L’aborto non è la risposta per eliminare la mortalità delle partorienti in Africa

Come abbiamo potuto vedere, ultimamente l’attenzione dei mezzi di comunicazione è stata incentrata sulla nascita di un solo bambino: il Royal Baby.
In concomitanza con l’evento, d’altra parte, Steve Murigi, al sito CNN.com, ricorda al mondo che centinaia di donne e bambini muoiono ogni giorno durante il parto, ” e come queste vite potrebbero essere facilmente salvate”. Negli Stati Uniti e in altri paesi progrediti, i sostenitori della “scelta” e della “salute della donna” potrebbero probabilmente prospettare come soluzione a questo problema un’ulteriore incentivazione del’aborto. Ma, piuttosto che rappresentare i contorni di quello che è il business americano degli aborti, questo articolo intende esaminare e sostenere l’assistenza medica quale reale metodo per salvare la vita, e illustrare soluzioni pratiche per un aiuto concreto alla precaria condizione delle madri.
“Ogni anno in Africa, nel sud del Sahara, 162.000 madri (440 ogni giorno) muoiono in maniera del tutto evitabile a causa di complicazioni durante la gravidanza ed il parto: in termini statistici, quella cifra rappresenta uno sconvolgente 56 % del totale. Per una donna africana dare la vita è uno degli eventi più naturali, ma è anche, paradossalmente, tra i più pericolosi. Come conseguenza, ogni anno si conclude con un milione di bambini africani lasciati senza una madre. “Molte di queste morti sono evitabili, e pure non viene fatto abbastanza affinché siano evitate”.
A leggere queste cifre non si può non rimanere profondamente turbati. Murigi fa riferimento a delle modalità di cura per le puerpere e per le partorienti comuni nella regione, ma che vengono considerate dalle elites americane AMC e HBO quasi come una scena post-apocalittica.
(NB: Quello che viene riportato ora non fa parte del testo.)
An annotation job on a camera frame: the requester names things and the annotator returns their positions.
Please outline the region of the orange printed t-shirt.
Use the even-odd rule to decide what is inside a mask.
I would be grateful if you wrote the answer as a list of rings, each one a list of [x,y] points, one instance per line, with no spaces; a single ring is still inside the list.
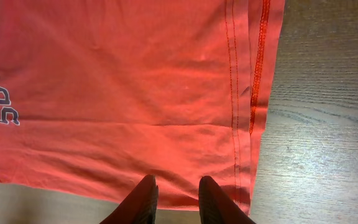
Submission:
[[[248,212],[283,0],[0,0],[0,183]]]

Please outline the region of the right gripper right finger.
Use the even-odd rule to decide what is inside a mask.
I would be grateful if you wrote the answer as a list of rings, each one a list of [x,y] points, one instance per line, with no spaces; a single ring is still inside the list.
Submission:
[[[211,176],[201,178],[198,197],[202,224],[255,224]]]

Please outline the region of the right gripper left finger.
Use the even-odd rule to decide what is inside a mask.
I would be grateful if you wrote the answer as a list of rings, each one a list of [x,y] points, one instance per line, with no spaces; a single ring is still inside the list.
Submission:
[[[157,203],[155,176],[146,175],[100,224],[154,224]]]

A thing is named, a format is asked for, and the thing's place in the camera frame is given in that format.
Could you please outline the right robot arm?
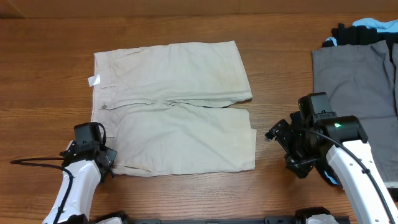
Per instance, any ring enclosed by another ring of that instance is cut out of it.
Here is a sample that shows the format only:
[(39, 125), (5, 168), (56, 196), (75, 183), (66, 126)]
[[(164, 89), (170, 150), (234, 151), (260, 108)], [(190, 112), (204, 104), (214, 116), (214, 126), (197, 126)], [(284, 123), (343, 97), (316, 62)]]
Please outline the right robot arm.
[(397, 223), (397, 207), (381, 179), (359, 119), (337, 116), (325, 92), (298, 101), (299, 110), (266, 132), (285, 150), (285, 165), (298, 178), (316, 169), (345, 191), (360, 223)]

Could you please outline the beige shorts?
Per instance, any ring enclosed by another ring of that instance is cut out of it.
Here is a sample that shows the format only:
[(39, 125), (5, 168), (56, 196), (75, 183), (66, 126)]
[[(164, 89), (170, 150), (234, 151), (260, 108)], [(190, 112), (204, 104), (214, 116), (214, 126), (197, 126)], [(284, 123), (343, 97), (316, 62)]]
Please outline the beige shorts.
[(186, 42), (94, 54), (93, 121), (104, 125), (119, 175), (255, 168), (252, 98), (234, 41)]

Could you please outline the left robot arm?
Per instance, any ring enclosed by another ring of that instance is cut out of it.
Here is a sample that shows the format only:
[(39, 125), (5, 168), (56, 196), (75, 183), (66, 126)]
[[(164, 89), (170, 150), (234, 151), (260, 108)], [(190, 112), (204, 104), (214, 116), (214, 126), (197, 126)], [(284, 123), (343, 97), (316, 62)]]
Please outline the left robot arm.
[(63, 180), (55, 203), (44, 223), (87, 222), (98, 184), (111, 172), (117, 152), (106, 146), (101, 123), (74, 127), (75, 139), (60, 153)]

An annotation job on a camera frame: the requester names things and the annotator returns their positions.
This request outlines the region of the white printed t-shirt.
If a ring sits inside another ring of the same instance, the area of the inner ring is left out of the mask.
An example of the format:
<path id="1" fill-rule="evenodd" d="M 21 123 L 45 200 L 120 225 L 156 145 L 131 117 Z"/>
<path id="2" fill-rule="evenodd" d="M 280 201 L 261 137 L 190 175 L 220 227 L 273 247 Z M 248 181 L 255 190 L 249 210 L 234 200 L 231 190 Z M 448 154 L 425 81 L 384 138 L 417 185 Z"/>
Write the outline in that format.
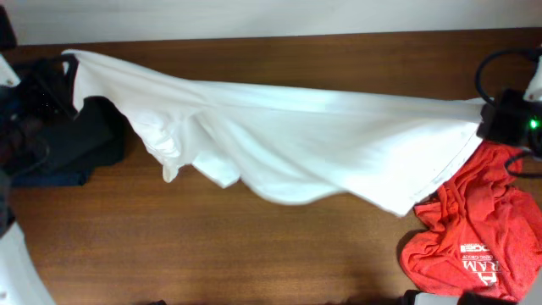
<path id="1" fill-rule="evenodd" d="M 302 205 L 350 193 L 404 216 L 480 145 L 483 101 L 186 80 L 75 51 L 73 103 L 105 97 L 174 180 L 186 165 L 218 186 Z"/>

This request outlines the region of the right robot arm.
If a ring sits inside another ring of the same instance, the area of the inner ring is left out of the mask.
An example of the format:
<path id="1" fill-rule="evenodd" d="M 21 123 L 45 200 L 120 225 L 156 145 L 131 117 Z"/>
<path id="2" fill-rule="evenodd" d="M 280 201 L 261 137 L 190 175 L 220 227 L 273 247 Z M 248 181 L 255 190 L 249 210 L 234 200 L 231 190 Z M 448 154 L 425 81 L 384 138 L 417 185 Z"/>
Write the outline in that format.
<path id="1" fill-rule="evenodd" d="M 400 265 L 417 287 L 404 303 L 423 299 L 459 304 L 517 304 L 541 274 L 541 210 L 513 185 L 525 158 L 541 157 L 541 73 L 524 91 L 490 97 L 482 87 L 489 55 L 475 86 L 485 104 L 477 130 L 482 144 L 428 202 L 414 208 L 427 230 L 403 248 Z"/>

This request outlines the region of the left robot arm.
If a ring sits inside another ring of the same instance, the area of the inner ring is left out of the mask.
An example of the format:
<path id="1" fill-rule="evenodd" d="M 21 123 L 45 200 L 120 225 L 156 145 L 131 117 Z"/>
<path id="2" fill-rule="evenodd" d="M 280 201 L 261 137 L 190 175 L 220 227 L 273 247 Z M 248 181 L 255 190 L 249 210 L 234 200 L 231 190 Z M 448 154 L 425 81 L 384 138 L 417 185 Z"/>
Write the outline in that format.
<path id="1" fill-rule="evenodd" d="M 20 83 L 2 51 L 15 48 L 17 41 L 8 13 L 1 4 L 1 97 Z M 21 148 L 23 133 L 9 126 L 1 130 L 1 304 L 56 304 L 31 261 L 25 234 L 8 204 L 11 178 L 3 165 Z"/>
Murigi riferisce che nel sud del Sahara la vita del bambino e della madre è frequentemente messa a rischio da problemi basilari quali: trasporti inadeguati o assenti, diffusa carenza di personale medico addestrato, ospedali “così al di sotto degli standard comunemente accettati, che le madri devono dormire sul pavimento dopo il parto”, assenza di un’educazione prenatale e postnatale, e parti eseguiti “ usando la luce del telefono cellulare e sacchetti di plastica come guanti”. Infatti, da ciò si può facilmente capire quante “semplici” difficoltà ancora esistono nel 21° secolo.
Noi consigliamo vivamente la lettura dell’intero articolo di Murigi: “ Festeggiate il royal baby, ma ricordate che il parto può anche uccidere”, e consigliamo di fare attenzione alle possibili soluzioni che possano risolvere questa crisi attuale ormai sopraggiunta. La maggior parte di queste terribili mancanze potrebbe essere facilmente risolta attraverso il volontariato, come procurare istruzione medica e personale adeguato di sostegno all’equipe medica professionale, costruire infrastrutture e fornire provviste. Un lettore attento non noterà un solo riferimento all’ ”aborto” come mezzo per prevenire le morti di queste madri durante il parto. La soluzione inconfutabile è quella di prendersi cura di entrambi, madre e bambino.
Intanto, in un paese progredito come gli USA, 788 medici professionisti dedicano la loro attività per procurare aborti; ciò vuol dire che solo nella nazione americana ci sono 1,79 “dottori” per ogni singola donna che muore ogni giorno nel sud del Sahara per mancanza di personale medico preparato, i quali procurano aborti mentre potrebbero salvare delle vite altrove.
Planned Parenthood, una società commerciale frequentemente spacciata per “associazione a difesa della salute della donna”, porta a compimento 915 aborti ogni singolo giorno solo negli USA – intermini statistici, ciò significa 2,08 volte il tasso di mortalità giornaliero del “terzo mondo”.  Giova in questo senso ricordare che, nel solo biennio 2011-2012, Planned Parenthood ha presentato un bilancio nel quale son rintracciabili utili pari 87,4 milioni di dollari. Viene da chiedersi, alla luce di quanto detto più sopra, come in Planned Parenthood possano orgogliosamente rivendicare di avere “più di sette milioni di attivisti, sostenitori e donatori”.
I sostenitori dell’aborto affermano che, mediamente, l’aborto è più “sicuro” del parto, ma allora perché non si mobilitano per rendere il parto almeno altrettanto sicuro se non ancor più? Se costoro decidessero di dedicarsi concretamente a salvare vite – invece di sostenere il business degli aborti – pensate quali e quante migliorie potrebbero garantire in merito ai  tassi di mortalità delle partorienti nel mondo.
Sfortunatamente, i difensori dell’aborto che hanno delle vedute ristrette, ignorano quanto semplice sia la soluzione in grado di salvare ogni giorno 440 donne dalla morte da parto. Eppure, essi si ostinano a vedere solamente un mercato emergente anteponendo il profitto e l’ideologia proprio a quell’assistenza sanitaria, unicamente per mezzo della quale si potrebbe tentare di salvar due vite anziché una.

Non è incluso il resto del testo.